Your assignment -> This exercise calls for the line with "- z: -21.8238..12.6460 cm", the line with "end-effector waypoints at", and all lines between them in the material below, output exactly and with no other lines.

Extracted records ->
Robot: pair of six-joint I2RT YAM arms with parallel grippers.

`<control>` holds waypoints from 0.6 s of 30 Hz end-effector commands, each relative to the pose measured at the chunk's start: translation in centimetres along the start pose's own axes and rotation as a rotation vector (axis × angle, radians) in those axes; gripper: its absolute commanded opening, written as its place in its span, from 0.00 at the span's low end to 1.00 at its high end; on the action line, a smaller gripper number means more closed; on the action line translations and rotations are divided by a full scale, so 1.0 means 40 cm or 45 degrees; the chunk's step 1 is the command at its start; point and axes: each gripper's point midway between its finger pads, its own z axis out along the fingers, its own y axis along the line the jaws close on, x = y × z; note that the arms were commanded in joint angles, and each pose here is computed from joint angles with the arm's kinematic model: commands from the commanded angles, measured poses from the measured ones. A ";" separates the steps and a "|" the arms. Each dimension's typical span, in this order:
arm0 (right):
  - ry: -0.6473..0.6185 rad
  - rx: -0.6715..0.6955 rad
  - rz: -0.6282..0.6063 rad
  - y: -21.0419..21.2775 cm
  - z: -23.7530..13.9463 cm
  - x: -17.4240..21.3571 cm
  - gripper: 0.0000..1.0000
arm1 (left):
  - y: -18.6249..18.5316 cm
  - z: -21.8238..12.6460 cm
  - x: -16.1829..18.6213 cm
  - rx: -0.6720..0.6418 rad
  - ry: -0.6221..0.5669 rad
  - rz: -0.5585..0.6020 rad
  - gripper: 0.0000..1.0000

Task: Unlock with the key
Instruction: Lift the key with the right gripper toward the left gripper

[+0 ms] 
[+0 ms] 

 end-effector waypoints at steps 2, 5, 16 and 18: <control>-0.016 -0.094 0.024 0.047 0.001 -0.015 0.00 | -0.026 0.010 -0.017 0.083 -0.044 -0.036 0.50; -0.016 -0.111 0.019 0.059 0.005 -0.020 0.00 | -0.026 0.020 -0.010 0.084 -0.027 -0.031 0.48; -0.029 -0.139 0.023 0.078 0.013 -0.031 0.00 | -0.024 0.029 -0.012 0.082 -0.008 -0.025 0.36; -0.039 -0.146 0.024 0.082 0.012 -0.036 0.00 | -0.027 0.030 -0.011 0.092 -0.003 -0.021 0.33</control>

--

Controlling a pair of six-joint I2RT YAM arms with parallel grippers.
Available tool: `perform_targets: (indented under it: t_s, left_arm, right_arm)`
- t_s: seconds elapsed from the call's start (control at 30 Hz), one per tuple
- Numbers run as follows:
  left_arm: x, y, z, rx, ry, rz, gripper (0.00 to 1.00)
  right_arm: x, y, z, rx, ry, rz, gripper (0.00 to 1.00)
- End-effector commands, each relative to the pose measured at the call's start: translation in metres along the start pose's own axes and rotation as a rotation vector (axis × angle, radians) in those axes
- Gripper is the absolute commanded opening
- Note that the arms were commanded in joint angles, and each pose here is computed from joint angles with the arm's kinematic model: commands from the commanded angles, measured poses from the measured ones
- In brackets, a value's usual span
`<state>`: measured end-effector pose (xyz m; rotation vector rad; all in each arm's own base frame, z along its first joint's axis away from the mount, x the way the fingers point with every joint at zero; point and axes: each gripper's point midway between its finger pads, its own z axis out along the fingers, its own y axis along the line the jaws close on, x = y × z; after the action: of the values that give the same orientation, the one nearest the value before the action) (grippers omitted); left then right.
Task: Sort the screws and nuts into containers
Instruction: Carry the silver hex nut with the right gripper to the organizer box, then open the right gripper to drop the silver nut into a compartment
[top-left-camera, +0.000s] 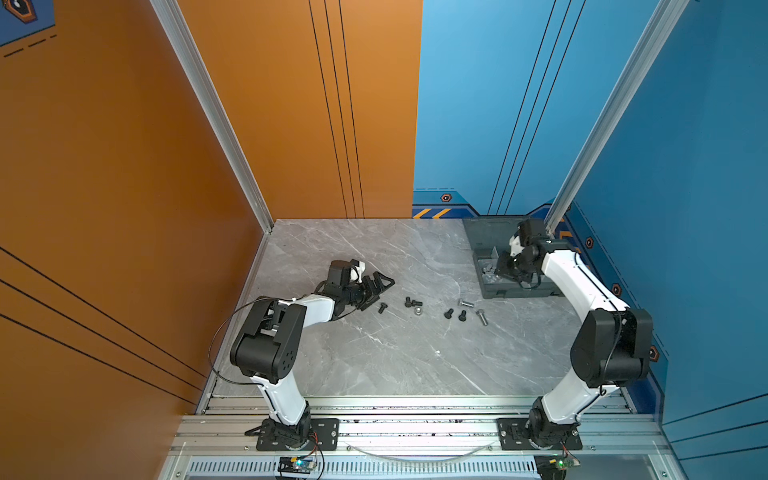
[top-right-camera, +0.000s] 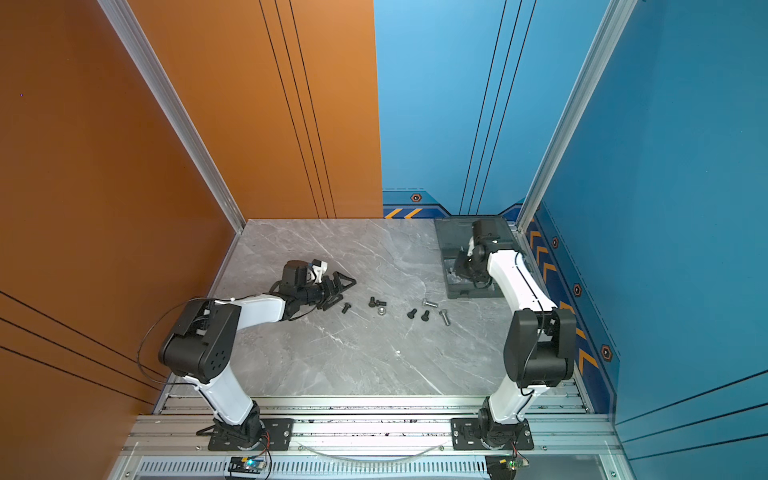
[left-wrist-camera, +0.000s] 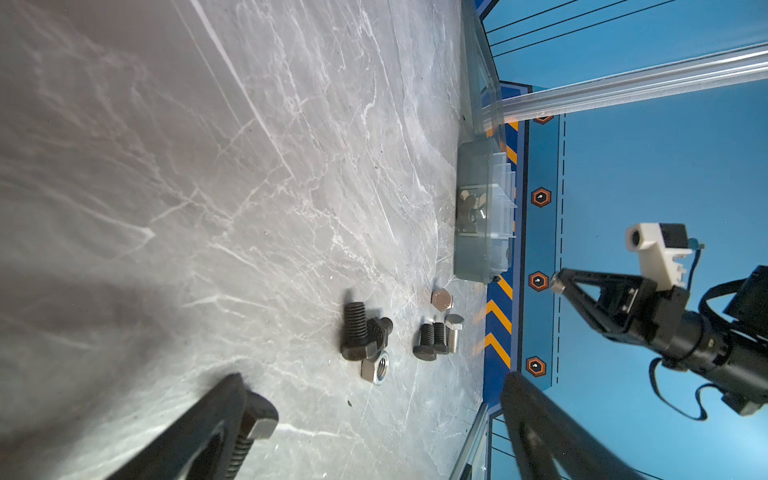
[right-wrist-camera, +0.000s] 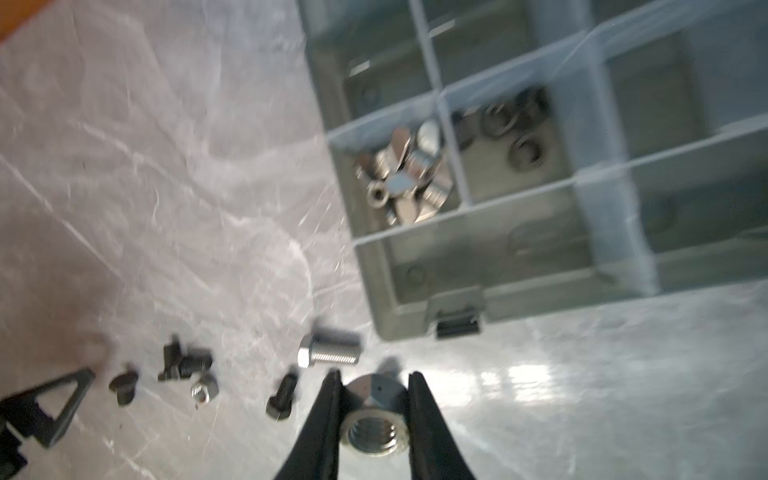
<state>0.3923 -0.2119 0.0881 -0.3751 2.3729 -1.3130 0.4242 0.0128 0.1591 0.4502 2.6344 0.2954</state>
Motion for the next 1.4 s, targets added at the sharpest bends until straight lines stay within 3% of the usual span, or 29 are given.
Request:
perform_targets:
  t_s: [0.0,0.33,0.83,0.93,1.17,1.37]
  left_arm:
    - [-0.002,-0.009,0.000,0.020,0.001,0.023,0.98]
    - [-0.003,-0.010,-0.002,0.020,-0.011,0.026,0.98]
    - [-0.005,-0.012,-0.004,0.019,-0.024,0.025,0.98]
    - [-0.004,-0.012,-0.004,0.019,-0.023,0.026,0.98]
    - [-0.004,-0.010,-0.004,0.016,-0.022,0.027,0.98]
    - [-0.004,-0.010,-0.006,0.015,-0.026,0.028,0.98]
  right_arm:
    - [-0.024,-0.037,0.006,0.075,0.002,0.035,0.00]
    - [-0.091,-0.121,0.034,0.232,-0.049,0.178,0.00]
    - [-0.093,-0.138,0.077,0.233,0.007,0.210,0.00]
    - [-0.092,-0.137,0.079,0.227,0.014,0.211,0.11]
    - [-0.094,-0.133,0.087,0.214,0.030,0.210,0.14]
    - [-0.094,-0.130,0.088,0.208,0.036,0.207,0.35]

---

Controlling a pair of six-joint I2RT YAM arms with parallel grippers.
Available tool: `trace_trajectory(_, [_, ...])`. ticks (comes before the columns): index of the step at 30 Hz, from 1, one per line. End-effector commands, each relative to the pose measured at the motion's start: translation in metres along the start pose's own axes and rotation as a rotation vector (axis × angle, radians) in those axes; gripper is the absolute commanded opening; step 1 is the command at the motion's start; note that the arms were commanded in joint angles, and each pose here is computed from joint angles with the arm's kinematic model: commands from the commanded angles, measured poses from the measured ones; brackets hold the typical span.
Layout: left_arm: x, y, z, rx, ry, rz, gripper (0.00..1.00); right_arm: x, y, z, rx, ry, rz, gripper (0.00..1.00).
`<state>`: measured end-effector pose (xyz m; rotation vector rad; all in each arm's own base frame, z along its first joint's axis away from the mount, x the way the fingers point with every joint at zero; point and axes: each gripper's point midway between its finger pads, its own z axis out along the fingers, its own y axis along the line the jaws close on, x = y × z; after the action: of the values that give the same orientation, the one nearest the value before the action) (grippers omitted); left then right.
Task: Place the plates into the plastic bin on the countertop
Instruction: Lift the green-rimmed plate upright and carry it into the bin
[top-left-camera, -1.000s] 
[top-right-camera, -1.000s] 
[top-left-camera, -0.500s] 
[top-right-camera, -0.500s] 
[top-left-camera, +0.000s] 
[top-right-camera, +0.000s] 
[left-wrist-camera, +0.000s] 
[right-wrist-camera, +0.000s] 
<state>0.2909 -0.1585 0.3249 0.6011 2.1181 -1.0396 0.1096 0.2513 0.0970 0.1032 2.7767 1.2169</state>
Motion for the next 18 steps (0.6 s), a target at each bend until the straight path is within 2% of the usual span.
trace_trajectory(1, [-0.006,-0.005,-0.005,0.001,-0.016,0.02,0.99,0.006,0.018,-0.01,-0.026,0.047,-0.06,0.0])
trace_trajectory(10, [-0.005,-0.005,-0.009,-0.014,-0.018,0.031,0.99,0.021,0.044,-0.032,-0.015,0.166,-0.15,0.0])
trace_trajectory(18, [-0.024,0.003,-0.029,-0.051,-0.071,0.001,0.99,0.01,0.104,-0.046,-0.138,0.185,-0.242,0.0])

Output for this task ->
  - z: -21.8238..12.6460 cm
  - x: -16.1829..18.6213 cm
  - rx: -0.6720..0.6418 rad
  - ry: -0.6221..0.5669 rad
  - rz: -0.5585..0.6020 rad
  - gripper: 0.0000..1.0000

Task: Unlock with the key
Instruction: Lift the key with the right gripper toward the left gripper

[+0 ms] 
[+0 ms] 

 end-effector waypoints at steps 2, 5, 16 and 18: <control>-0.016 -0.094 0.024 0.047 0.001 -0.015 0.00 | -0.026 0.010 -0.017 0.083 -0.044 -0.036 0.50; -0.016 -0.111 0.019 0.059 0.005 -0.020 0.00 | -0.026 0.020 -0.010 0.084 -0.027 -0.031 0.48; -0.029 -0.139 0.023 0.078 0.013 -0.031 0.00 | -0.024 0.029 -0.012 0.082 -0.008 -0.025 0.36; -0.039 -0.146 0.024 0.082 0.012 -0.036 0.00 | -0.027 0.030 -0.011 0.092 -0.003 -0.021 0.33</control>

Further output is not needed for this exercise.